First UK airing: Sky One, 8:00pm, 11-4-00

"Fool me seven times, shame on you. Fool me eight or more times, shame on me."

Damn Sky, damn them to Hell! Although this episode was screened more than a week ago, this is the first chance I've had to review it (family commitments). In the meantime... well a couple of reviews back I said words to the effect of "At least in the UK shows don't get pre-empted". So what do Sky immediately do? They pre-empt Futurama! No 'Put Your Head On My Shoulder' yesterday -- instead we got part two of a miniseries. They could have pre-empted Voyager or Earth: Final Conflict, but noooo...

Infuriating cable programming aside (it'd damn well better be shown in the Saturday repeat slot...), 'Crustacean' was easily the most smutty episode of Futurama to date -- and it got away with it, because, after all, it's all about a cartoon space lobster. Even so, the number of barely disguised masturbation jokes would have put Men Behaving Badly to shame -- and I'm talking about the original filthy British version, not the watered-down US show. "Male jelly" indeed. And as for the moment where Fry offered to lend Zoidberg his right arm...

Am I complaining? Hell, no. It was bloody funny. 'Crustacean' was yet another excellent show from the 2ACV production block, which so far hasn't put a foot wrong. This episode also went above and beyond the call of duty in its inclusion of Star Trek references. They even got the lirpa and the ahn-woon in there, which shows real geekdom on somebody's part, and good for them. The stuff at the gym was funny too, particularly Amy's cubic attempted conquest and the 'pregnercise' session. Being a former gym attendee (before noticing that however much I worked out, I never actually seemed to get any bigger) I think I recognised quite a few people in there.
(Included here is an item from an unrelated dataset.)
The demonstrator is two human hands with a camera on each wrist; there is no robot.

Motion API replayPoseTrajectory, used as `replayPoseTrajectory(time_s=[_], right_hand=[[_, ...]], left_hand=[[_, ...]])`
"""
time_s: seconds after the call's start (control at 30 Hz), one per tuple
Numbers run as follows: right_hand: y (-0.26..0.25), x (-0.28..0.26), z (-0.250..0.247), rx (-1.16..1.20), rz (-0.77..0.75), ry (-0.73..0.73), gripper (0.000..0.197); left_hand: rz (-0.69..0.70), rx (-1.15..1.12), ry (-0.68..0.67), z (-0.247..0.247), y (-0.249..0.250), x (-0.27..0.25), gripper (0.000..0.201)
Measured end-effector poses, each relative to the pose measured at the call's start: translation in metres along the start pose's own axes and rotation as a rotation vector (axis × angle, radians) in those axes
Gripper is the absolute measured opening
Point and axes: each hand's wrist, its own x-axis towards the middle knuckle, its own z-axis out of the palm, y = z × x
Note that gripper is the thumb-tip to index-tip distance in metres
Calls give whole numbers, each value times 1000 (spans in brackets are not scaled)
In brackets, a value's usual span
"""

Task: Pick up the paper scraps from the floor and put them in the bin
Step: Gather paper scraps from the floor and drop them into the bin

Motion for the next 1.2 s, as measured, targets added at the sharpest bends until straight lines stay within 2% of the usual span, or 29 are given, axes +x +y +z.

Picky continuity time -- in 'Mars University' the Professor described genetic engineering as science fiction, yet here Amy and Leela both agreed that it had considerably improved the male of the species since 1999. Mind you, Farnsworth is a senile old duffer, so that gives the writers a handy get-out clause. What's the betting that the next Star Trek series will have all its crappy technobabble explained by a doddering old man with a poor memory?

The ending was even kind of sad, in a sickly amusing sort of way. If not for the fact that, as Bender correctly pointed out, Zoidberg is a complete loser he'd be dead -- but that didn't really make him feel any better. My god, even Zoidberg is getting sympathetic characterisation now. Just Amy and Hermes to go!